En 2014, eu égard à un certain nombre de constats, le Service projets a eu l’idée d’organiser une conférence internationale en vue de réfléchir sur la zone du Mont Nimba et la situation d’instabilité qu’elle connaissait. L’idée a évolué pour se transformer en une étude sur les dynamiques et les causes profondes des conflits dans la région. En effet, cet espace géoculturel partagé entre la Côte d’Ivoire, la Guinée et le Libéria, s’était transformé en un foyer de tensions permanentes, suite à une série de crises politico-militaires qui ont embrasé les pays du fleuve Mano depuis le début du conflit libérien en 1989. La question centrale qui a alimenté la réflexion était celle de savoir ce qui alimente cette tension constante ?

L’étude a été  réalisée en partenariat avec la section guinéenne de l’ONG internationale ACORD. Cette dernière, autant que le CERAP, a développé une expertise sur la problématique des conflits dans la zone. En effet, ACORD intervient particulièrement à la frontière sud-est de la Guinée, notamment dans la région forestière adossée à la fois au Libéria, à la Côte d’Ivoire et à la Sierra Léone. Les objectifs poursuivis par cette initiative sont double : (i) analyser les causes et les dynamiques de conflits de la région du Nimba ; et (ii) ressortir, à l’issue de l’étude, des recommandations concrètes qui pourront nourrir des idées de projets et orienter des politiques d’actions pour la pacification de la région du Nimba.

 

En juin 2017, une mission exploratoire de 14 jours a été organisée dans la région du Mont Nimba. Cette mission était composée de deux membres des organisations partenaires et d’un consultant. À cette occasion, 10 localités ont été visitées, environ 119 acteurs locaux interrogés à travers des entretiens individuels et des focus groups.

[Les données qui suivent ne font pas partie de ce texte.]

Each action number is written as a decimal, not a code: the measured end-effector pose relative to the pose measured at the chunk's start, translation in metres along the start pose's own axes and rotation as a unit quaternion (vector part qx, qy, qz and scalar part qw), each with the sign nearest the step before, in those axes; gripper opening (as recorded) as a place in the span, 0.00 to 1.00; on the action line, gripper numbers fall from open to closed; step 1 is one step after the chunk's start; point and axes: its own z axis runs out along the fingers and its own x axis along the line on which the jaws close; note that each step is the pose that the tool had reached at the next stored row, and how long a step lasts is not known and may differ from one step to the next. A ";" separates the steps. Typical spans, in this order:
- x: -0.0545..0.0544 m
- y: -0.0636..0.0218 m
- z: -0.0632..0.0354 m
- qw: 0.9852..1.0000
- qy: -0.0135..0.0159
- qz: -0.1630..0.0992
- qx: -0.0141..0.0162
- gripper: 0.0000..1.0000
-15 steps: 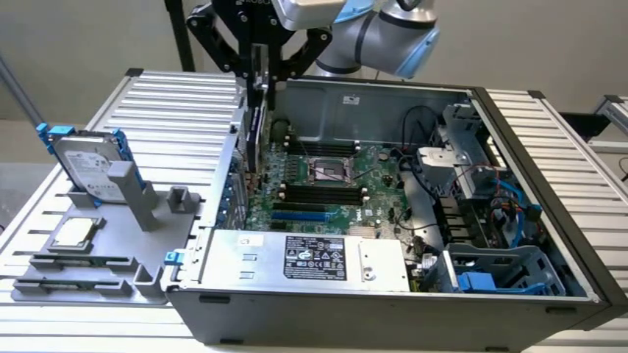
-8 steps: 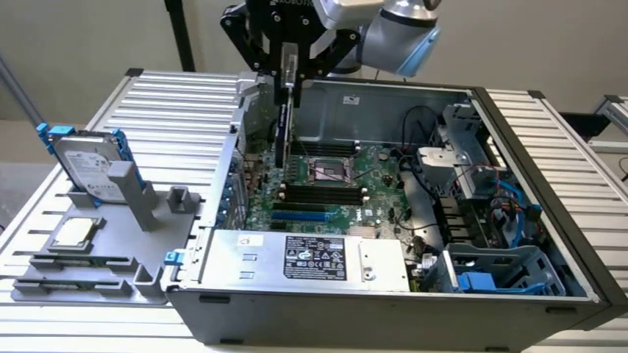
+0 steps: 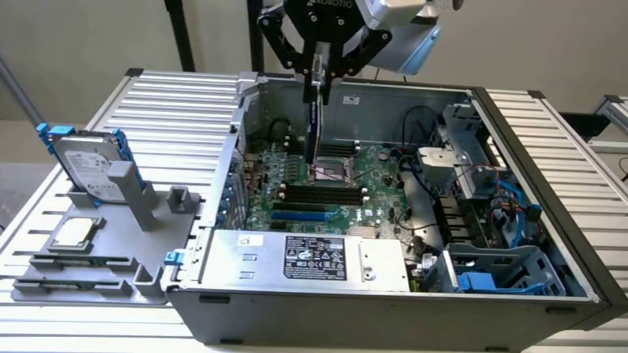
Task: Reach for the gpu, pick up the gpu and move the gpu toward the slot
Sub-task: 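Pick up the gpu and move the gpu toward the slot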
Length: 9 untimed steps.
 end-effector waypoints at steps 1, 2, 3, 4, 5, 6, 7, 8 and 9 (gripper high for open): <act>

Vendredi 6 octobre 2017, les résultats de l’enquête de terrain ont été présentés au CERAP à Abidjan. Cette restitution s’est faite en présence d’une assemblée de près de 40 personnes dont des représentants du Ministère des Eaux et Forêts, du Ministère de l’Agriculture, des universitaires, d’un représentant du bureau de l’Union européenne en Côte d’Ivoire et des acteurs de la société civile ivoirienne. À travers cette restitution, il est ressorti que les causes et les dynamiques de violence dans la zone d’investigation ont considérablement évolués. Dans un passé récent, la région avait été minée par des conflits dont les dynamiques étaient influencées en grande partie par des facteurs géopolitiques. Depuis quelques années cependant, aux guerres civiles à l’échelle sous régionale, se sont substitués de nouveaux facteurs de conflits. En substance, ces facteurs portent sur de nouveaux défis liés notamment aux ressources naturelles, à l’environnement, au foncier, à la migration, à la gouvernance, et dans une certaine mesure à la gestion des frontières entre les États de la région. Selon l’équipe d’étude, ces nouveaux défis sont en passe de constituer les ingrédients de nouvelles formes de violence à l’instar de ce que la zone a connu antérieurement.

 

À la suite de la présentation des résultats faite par le consultant Monsieur GADÉ Charles, des échanges nourris ont eu lieu entre l’équipe de l’étude et les auditeurs. Ces derniers ont fait des contributions diverses qui permettront de compléter le document dans le but d’enrichir les résultats obtenus au cours de la mission de terrain.